暫くそのまま片付けをしていたものの、長らく放置していた室内を整理整頓された状態に持っていくのは至難の業だった。眞壁の心を折ったのは、床に放置してあった賞味期限切れの惣菜パンを拾い上げたところ、包装のビニールの裏側にびっしりと昆虫の卵が貼り付いていたことだった。よく見ると、無数の蛆虫がビニールの上を這いずり回っていた。
「うわぁぁぁ」
眞壁は惣菜パンを床に投げつけると、そのまま床にしゃがみ込んだ。もう、なんだか全てがどうでも良くなってきた。土台、片付けられない体質の自分が1人で暮らしていくこと自体に無理があるのだ。
先日読んでいたネットニュースの記事が頭をよぎる。その記事には、最近若者の孤独死が増えている、という内容だった。しかも、孤独死をした若い男性の部屋は足の踏み場もないほどゴミが散乱していた。こういうケースを、「セルフネグレクト」というらしい。清潔な部屋で暮らし、自分自身の健康管理をするという善管注意義務を怠った、というわけだ。眞壁は自分がそうなるのも時間の問題だと思った。片付けという行為の、完成形がそもそも頭の中に思い描けない。この散らかりきって、挙げ句の果てには蛆虫が沸いているようなゴミも落ちている部屋の片付けを何を持って終わりにしたらいいかが分からない。眞壁には頼る人も思いつかなかった。

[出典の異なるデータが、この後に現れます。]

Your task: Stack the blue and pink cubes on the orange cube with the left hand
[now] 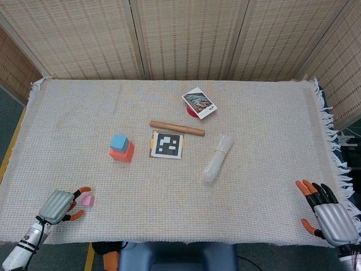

友人はほぼ居ないも同然だったし、親からは勘当されたようなものなので頼ることができない。
詰んだ。このまま、汚物に塗れて死に晒すのか。
嫌だが、もう疲れたし何もかもどうでもいい。
思考がグルグルと悲観的な方向へループしていく。
俺はどうしたらいいんだ。眞壁は薄暗い部屋の中で頭を抱えた。
「ピンポーン」
インターフォンの音がする。居留守を決め込もうとするも、何度もインターフォンが鳴った為眞壁は渋々ドアのピンホールから外を覗いた。
すると、そこには見覚えのある人物が立っていた。